That Old People Smell Is Real—And It's Surprisingly Delightful

Illustration for article titled That Old People Smell Is Real—And Its Surprisingly Delightful

We all know that particular scent that old people have. It's subtly sweet but also brings to mind decay and mortality. It's complex, like a fine wine. Well, anyway, it turns out that science has spent some valuable time confirming that, in fact, the scent does exist, and it's actually rather pleasing.

The original purpose of this study was to determine if people could figure out another person's age from their smell. They had 41 volunteers sleep in special t-shirts with pads in the armpits for five nights. Then they stuck these body-order-laden pads in jars and grouped the jars by age. It was split into three categories: 20- to 30-year-olds, 45- to 55-year-olds, and 75- to 95-year-olds. They then had 41 new people sniff these jars (which must have been a somewhat unrewarding task) and guess which age group each jar belonged to. They also rated the intensity and pleasantness of each scent.

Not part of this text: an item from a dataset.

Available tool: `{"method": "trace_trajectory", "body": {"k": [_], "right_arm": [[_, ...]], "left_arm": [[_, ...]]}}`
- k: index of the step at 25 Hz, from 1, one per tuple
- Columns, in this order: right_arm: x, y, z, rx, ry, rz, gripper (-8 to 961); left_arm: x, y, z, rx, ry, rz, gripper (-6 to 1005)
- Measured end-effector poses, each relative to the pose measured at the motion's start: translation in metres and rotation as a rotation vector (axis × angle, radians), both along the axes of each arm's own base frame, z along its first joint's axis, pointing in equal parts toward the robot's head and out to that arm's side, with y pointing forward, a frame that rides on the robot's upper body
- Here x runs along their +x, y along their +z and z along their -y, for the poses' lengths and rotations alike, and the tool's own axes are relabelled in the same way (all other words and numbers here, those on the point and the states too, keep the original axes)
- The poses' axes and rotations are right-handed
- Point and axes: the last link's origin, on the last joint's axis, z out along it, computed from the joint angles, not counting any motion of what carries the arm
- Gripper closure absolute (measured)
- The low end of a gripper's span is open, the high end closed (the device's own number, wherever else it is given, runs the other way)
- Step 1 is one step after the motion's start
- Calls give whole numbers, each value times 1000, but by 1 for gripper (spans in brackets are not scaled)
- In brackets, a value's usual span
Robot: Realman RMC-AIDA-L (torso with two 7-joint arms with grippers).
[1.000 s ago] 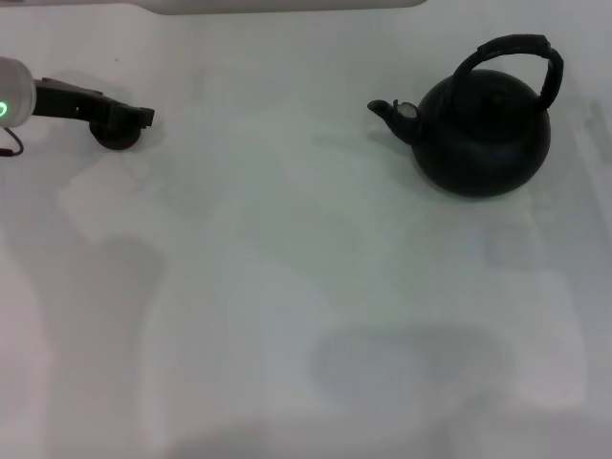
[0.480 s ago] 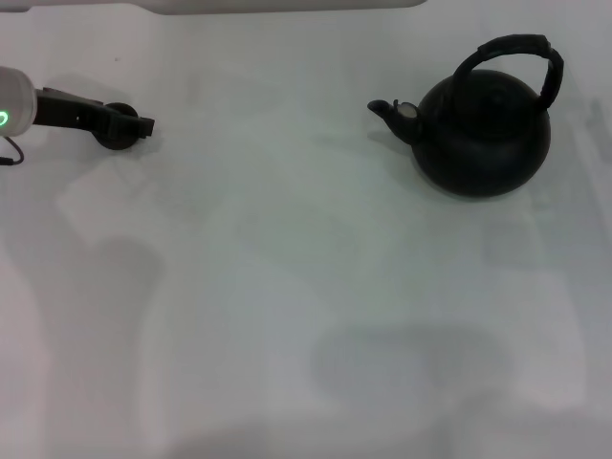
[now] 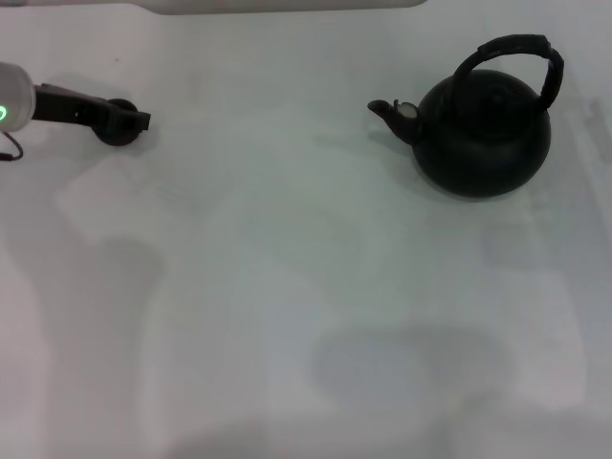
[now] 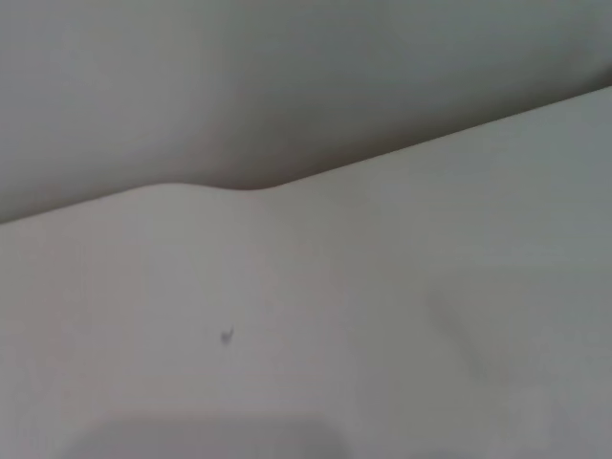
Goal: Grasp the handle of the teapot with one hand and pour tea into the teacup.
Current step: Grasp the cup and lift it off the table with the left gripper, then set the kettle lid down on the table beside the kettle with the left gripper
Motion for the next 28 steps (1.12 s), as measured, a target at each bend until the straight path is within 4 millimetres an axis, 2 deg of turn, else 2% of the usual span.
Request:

It turned out they were good at guessing how old people were based on their BO, and they were even better when they were asked to group all the "jars that smelled like old people" together. (Ew, this jar smells like old people!) That means that the old person scent was the most detectable but not because it smelled bad. In fact, the old person scent was rated by the volunteers as the most pleasant and least intense of the different age groups. The reason for this probably has something to do with reproduction, surmises researcher Johan Lundstrom, but what doesn't have to do with reproduction when it comes to the human body? Anyway, Lundstrom says this means that people can't really fake their age: "If you walk around a corner, you don't have to look at someone to know they're older; you can just sniff them out." So, I guess, in this age of plastic surgery, let your nose be your guide.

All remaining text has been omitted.